The historical trajectory:
SAHPRA assumed the roles of both the Medicines Control Council (MCC) as well as the Directorate of Radiation Control (DRC) which were housed at the National Department of Health (NDoH). Subsequently, SAHPRA was constituted as an independent entity that reports to the National Minister of Health through its Board.
SAHPRA is tasked with regulating (monitoring, evaluating, investigating, inspecting and registering) all health products. This includes clinical trials, complementary medicines, medical devices and in vitro diagnostics (IVDs). Furthermore, SAHPRA has the added responsibility of overseeing radiation control in South Africa. SAHPRA’s mandate is outlined in the Medicines and Related Substances Act (Act No 101 of 1965 as amended) as well as the Hazardous Substances Act (Act No 15 of 1973).
SAHPRA has three pillars to ensure that medicines, medical devices and IVDs meet the requisite standards to protect the health and well-being of South Africans:
It is these three pillars that define the ethos of SAHPRA.
An agile, conscientious and socially transformative, globally positioned health products regulator with sustainable positive impact on long and healthy lives of all those living in South Africa.
To safeguard public and animal health by licensing of safe, effective and good quality medicines, medical devices, IVD’s, radiation devices and radioactive materials. Further, to monitor clinical trials, maintain vigilance and ensure regulatory compliance of these health products in South Africa.
Caring about society and the environment: For humans and animals, this involves consideration of our impact on individuals, local communities and on the environment, acting with diligence and sensitivity.
Valuing good work ethics and striving towards service excellence and extroversion. This represents being committed to working with stakeholders and building good relationships with them by understanding them, their needs, responding quickly and providing appropriate solutions that are underpinned by the core mission and values of the organisation.
Treating stakeholders with respect at all times; being helpful, courteous, accessible, responsible and knowledgeable in our interactions; and ensuring that all communication is clear, effective and tailored to the needs of the audience.

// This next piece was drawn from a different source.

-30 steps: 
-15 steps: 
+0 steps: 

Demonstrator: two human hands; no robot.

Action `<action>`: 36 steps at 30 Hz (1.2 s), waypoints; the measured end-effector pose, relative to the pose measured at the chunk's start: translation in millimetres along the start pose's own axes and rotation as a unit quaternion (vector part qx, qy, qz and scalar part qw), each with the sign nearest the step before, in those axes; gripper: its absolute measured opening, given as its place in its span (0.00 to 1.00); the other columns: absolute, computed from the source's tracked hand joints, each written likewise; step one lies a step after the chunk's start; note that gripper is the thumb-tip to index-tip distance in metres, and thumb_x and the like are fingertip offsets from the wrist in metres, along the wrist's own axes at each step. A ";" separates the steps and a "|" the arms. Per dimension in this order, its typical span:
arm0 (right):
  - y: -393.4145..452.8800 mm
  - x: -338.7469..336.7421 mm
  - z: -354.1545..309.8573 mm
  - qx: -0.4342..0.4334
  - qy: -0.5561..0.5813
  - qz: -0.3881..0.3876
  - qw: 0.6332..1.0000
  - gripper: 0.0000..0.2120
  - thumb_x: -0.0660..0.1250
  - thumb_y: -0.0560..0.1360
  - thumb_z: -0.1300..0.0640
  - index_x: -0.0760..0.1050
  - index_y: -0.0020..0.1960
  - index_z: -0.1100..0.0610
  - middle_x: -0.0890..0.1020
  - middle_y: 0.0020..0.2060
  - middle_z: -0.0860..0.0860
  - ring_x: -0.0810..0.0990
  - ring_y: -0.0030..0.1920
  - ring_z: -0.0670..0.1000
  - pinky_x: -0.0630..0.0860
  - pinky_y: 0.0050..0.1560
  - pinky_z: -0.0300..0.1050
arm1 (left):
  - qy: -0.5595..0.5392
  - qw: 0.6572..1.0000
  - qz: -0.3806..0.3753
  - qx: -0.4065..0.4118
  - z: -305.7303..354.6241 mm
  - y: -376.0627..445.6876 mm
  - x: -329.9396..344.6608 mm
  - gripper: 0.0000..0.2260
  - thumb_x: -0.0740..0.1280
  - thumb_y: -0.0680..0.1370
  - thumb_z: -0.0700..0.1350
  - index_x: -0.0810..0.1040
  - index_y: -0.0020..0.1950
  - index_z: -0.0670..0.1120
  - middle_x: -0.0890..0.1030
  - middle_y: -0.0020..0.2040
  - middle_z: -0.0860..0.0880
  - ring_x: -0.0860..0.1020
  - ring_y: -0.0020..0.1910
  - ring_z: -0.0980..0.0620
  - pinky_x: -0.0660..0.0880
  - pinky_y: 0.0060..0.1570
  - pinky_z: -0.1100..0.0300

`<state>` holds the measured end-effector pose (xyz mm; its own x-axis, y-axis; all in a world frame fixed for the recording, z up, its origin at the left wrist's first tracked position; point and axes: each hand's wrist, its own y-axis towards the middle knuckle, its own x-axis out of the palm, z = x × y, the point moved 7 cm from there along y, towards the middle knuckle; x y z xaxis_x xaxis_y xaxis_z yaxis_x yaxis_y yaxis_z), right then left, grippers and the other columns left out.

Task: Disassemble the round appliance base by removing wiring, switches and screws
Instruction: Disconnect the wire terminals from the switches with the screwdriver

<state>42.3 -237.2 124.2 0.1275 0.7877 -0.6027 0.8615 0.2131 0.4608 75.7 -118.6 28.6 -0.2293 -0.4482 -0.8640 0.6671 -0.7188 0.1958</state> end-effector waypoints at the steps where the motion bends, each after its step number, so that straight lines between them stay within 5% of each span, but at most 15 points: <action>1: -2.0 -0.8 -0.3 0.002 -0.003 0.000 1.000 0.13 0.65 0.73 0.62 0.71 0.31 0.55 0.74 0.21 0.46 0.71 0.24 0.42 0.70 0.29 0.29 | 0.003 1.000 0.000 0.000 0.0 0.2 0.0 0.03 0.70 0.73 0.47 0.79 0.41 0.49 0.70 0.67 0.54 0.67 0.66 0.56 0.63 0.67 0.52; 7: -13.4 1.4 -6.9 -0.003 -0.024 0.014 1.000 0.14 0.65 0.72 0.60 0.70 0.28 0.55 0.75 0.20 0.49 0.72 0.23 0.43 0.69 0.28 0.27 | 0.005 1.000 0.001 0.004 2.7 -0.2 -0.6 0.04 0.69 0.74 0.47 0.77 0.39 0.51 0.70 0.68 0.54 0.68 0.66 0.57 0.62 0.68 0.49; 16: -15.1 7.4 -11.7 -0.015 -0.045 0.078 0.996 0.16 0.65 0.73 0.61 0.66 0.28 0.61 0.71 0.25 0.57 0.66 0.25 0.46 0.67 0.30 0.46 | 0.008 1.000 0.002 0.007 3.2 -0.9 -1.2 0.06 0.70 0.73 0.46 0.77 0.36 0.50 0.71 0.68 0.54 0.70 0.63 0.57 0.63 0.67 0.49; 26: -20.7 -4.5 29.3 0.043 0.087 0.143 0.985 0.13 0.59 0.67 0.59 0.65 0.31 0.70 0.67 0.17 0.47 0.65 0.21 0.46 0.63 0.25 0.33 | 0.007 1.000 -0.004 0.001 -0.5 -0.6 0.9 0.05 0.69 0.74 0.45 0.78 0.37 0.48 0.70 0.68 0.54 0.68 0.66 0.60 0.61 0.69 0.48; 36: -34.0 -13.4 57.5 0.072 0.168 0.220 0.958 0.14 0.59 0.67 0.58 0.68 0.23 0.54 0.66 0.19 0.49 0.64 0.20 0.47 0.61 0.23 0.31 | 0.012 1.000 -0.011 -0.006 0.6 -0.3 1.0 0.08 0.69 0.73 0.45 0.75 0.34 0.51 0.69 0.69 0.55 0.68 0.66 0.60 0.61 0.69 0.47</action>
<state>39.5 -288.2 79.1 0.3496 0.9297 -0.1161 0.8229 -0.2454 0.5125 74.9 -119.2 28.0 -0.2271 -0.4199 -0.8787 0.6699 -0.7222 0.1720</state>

Developing robust performance measures, allowing for benchmarking and monitoring challenges and opportunities for growth.
Ensuring that the Board, Authority and relevant stakeholders have clarity on the mandate of the organisation, policies and procedures that underpin their work and clarity of the roles they perform.
Ensuring that all policies, guidelines and procedures are underpinned by the core principles and values of the organisation that are known to all staff of the Authority, Board members and stakeholders, united by a common vision, facilitating collaboration and support, thereby contributing to a beneficial, safe and effective working environment.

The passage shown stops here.